ASSIGNMENT:
State the number of lines in the material below that hold "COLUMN", and add nothing to it.
####
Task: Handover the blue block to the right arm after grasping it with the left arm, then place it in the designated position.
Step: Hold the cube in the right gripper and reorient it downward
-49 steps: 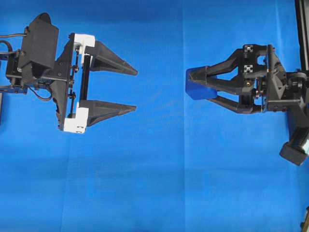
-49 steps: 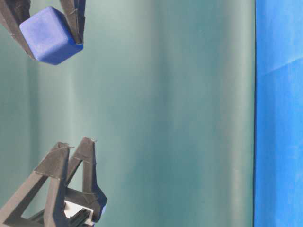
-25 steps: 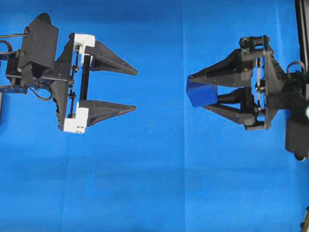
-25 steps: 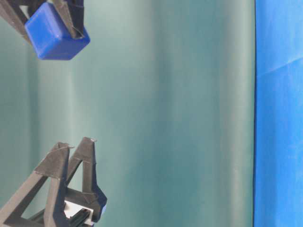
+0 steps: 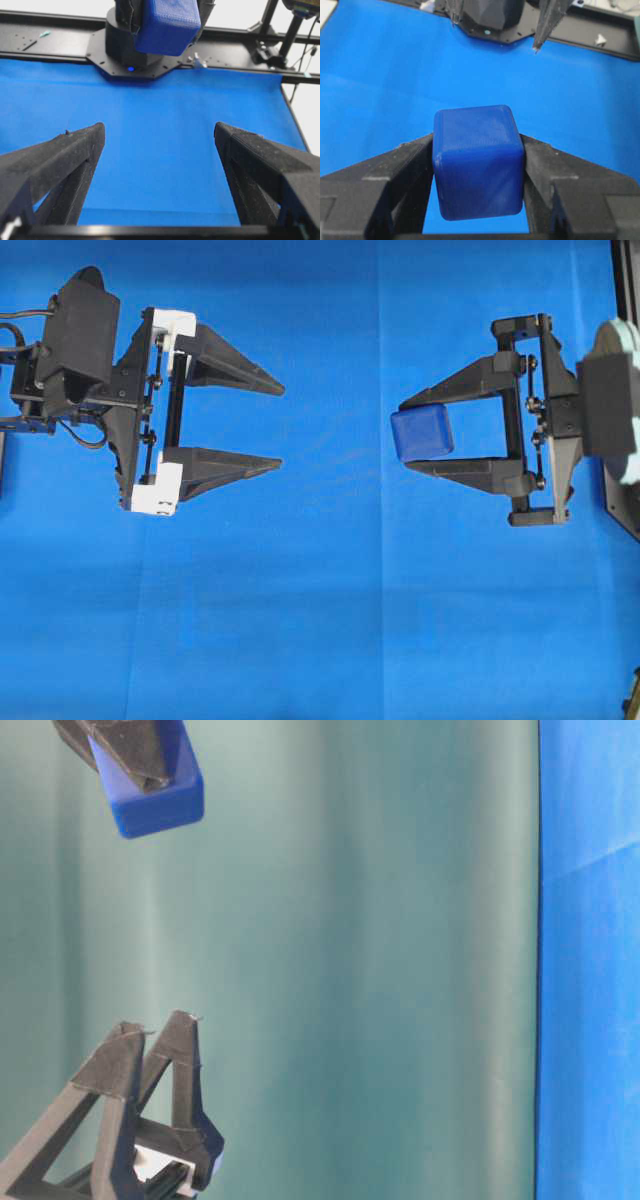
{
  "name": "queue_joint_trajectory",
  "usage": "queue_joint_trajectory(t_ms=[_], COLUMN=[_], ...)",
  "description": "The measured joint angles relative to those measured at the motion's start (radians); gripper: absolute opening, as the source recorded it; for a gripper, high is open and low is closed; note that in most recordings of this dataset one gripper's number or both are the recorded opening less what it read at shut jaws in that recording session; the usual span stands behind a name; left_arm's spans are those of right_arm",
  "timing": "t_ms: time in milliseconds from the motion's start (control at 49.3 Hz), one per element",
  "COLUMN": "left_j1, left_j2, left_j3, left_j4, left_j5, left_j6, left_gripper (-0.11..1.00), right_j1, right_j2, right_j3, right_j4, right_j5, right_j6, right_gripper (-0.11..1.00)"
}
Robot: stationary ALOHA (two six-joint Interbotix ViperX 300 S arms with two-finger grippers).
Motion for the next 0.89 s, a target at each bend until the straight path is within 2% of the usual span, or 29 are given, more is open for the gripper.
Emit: queue_joint_trajectory(t_ms=[892], left_j1=[-0.002], left_j2=[0.0], left_j3=[0.0], left_j4=[0.0], left_j5=[0.0], left_j6=[0.0], left_gripper=[0.93], right_j1=[0.0], right_j2=[-0.002], right_j3=[0.0], right_j4=[-0.002], right_j5=[0.002], right_j6=[0.012], right_gripper=[0.43])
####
ANSWER AREA:
2